While the landscape at Ardfin is something you might expect of a Peter Jackson film or Game of Thrones set, it’s unusual for golf and very difficult for construction. Harrison is quick to credit his construction crew, Irish contractors SOL, for having toiled through a challenging winter and for having the patience and fortitude to deal with what he describes as about the hardest site you could imagine. ‘The contractors have been magnificent,’ he says, ‘given the logistics of working on the island, the rock and the heavy ground conditions at hand. I’m grateful for their efforts, and the fact that nothing has been too much trouble for them.’
The local ferry to Jura can only transport two turf trucks per week, so with the green bases now shaped and ready for grassing the process at this point is to seed fairways and tees and grass two greens per week through summer. They expect to have the course fully finished and grassed by September, and for Ardfin to be ready for play by next April, subject to winter conditions.
Above - View from behind the 12th green, an old stone boat house and one of Ardfin's private islands in the distance. Photo by Konrad Borkowski.
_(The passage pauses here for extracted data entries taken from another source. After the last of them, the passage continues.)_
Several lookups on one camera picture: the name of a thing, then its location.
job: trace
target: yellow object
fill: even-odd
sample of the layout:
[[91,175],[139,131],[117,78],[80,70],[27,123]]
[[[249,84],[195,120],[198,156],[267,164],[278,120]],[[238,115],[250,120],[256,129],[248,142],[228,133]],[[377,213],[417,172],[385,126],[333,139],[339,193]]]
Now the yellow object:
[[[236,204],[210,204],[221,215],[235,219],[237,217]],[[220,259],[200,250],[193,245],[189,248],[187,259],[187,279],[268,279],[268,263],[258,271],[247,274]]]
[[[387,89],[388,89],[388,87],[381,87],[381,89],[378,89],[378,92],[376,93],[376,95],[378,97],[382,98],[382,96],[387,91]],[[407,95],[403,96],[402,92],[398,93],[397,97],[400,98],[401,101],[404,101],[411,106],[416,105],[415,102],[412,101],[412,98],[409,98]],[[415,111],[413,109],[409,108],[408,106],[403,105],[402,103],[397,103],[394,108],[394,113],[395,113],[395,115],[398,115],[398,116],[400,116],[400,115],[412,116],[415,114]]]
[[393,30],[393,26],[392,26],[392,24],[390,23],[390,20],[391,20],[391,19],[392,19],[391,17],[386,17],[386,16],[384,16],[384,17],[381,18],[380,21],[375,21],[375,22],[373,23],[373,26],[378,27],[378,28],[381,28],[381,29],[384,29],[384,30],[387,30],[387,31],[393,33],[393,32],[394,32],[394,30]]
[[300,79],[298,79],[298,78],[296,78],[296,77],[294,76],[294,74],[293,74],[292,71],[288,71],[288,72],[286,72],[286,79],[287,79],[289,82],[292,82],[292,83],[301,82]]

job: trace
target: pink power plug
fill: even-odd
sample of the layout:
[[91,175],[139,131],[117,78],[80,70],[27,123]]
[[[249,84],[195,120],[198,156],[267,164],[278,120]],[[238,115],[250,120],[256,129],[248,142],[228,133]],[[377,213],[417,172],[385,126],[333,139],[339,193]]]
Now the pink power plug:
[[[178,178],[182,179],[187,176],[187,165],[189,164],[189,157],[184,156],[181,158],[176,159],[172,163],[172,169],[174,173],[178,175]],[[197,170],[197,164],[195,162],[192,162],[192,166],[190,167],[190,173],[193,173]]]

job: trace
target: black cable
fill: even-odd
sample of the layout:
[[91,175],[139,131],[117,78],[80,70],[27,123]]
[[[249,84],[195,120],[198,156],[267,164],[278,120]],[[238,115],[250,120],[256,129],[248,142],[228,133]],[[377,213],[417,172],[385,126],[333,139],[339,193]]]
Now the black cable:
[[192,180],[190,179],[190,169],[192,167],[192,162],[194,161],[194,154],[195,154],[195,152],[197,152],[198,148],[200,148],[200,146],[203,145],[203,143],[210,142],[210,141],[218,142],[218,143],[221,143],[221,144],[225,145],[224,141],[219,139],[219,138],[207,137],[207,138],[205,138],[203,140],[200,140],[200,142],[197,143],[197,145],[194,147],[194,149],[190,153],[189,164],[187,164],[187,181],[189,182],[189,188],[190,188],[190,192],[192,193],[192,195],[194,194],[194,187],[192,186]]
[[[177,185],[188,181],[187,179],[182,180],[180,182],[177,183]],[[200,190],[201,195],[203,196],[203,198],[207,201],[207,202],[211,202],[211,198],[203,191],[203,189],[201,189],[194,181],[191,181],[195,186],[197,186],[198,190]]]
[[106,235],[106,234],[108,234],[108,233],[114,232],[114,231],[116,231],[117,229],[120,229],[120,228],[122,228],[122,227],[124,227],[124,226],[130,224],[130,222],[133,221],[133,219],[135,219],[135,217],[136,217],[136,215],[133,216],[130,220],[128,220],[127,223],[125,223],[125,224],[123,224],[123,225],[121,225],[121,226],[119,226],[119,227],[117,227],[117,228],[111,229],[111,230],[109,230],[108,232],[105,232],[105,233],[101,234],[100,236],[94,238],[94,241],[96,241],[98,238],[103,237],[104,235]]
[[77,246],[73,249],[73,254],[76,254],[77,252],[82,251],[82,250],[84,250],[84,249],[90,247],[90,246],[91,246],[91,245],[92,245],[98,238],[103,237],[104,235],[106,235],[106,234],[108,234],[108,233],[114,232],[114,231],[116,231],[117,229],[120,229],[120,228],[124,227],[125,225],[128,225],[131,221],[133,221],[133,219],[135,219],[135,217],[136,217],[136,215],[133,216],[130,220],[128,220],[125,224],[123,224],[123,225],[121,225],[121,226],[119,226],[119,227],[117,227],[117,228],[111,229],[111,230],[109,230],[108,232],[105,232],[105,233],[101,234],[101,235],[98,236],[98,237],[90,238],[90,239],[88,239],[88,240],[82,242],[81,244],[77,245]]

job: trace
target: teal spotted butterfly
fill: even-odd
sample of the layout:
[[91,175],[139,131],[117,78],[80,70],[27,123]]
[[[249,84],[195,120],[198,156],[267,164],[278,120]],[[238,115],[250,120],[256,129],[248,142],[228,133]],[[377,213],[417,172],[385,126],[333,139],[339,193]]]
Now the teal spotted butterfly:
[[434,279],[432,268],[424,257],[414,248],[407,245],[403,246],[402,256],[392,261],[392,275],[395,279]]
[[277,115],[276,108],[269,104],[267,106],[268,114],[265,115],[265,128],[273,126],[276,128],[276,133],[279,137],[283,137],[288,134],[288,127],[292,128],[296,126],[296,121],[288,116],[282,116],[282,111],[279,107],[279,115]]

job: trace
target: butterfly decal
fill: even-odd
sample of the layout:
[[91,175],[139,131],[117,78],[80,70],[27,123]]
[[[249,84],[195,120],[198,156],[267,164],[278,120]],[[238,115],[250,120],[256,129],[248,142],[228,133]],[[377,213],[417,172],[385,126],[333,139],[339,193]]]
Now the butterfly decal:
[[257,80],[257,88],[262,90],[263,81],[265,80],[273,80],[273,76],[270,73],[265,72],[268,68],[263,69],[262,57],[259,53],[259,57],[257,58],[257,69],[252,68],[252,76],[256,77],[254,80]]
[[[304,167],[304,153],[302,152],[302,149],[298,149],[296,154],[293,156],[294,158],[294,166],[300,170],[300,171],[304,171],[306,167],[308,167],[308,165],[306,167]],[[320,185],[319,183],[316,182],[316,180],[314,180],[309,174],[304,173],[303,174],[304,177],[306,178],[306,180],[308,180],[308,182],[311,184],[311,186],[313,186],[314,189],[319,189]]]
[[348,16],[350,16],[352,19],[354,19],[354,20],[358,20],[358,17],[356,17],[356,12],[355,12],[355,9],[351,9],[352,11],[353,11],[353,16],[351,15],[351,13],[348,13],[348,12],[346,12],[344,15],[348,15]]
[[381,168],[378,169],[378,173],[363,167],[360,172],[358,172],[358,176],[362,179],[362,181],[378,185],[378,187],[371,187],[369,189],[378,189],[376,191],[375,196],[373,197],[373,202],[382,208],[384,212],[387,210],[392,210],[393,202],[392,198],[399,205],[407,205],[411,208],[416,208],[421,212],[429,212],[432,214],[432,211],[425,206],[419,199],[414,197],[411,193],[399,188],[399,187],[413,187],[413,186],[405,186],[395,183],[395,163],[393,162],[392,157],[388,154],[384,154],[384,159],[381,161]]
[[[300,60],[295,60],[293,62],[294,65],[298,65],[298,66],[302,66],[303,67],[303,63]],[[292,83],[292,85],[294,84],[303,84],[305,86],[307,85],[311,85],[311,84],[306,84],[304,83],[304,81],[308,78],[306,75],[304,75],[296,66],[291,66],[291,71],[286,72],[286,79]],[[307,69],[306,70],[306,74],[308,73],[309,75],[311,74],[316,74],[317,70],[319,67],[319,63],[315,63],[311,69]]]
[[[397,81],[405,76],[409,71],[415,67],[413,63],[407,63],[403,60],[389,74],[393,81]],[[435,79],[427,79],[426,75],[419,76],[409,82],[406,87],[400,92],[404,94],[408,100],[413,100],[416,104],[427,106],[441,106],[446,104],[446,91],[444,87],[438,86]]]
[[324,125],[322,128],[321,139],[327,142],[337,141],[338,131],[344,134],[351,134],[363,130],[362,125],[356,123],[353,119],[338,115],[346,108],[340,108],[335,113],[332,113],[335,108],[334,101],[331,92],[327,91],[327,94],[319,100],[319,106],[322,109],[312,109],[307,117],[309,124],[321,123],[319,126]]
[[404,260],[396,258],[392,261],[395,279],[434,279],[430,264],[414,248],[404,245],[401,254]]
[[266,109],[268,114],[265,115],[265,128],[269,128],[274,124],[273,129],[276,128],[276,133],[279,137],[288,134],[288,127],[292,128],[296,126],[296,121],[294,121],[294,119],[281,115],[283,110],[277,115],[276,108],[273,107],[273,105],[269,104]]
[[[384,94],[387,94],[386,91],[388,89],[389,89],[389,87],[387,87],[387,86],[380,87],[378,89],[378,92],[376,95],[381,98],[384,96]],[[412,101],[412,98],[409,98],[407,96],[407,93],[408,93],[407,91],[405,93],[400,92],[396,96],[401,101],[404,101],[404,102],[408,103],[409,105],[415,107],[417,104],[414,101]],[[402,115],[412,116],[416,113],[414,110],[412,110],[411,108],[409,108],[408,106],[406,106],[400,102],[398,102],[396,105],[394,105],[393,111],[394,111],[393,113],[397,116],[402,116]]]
From the first tee through to the final green, Ardfin is an almost impossibly beautiful experience and vastly different from the traditional links upon which the Scottish golf tourism industry has been marketed. Crucially, it’s also a break from the modern American developments found elsewhere in the country. In a land where golf has been played for more than half a millennium, to have built something so fresh, so distinctive and so spectacular is quite an achievement. It would be a stretch to call Ardfin Australian, but it is a credit to both Greg Coffey for his vision and Bob Harrison for the design skills needed to bring a golf course to life on such challenging terrain. Those familiar with Harrison’s best work here in Australia will want to play this course when finished, especially those who have been unable to grovel their way onto Ellerston.
UPDATE - September 2015
All 18 tees, greens and green surrounds on Bob Harrison's Ardfin Estate golf course have now been grassed, as well as six of his fairways. The remaining fairways are due for seeding in early 2016 with a likely opening date late summer 2016.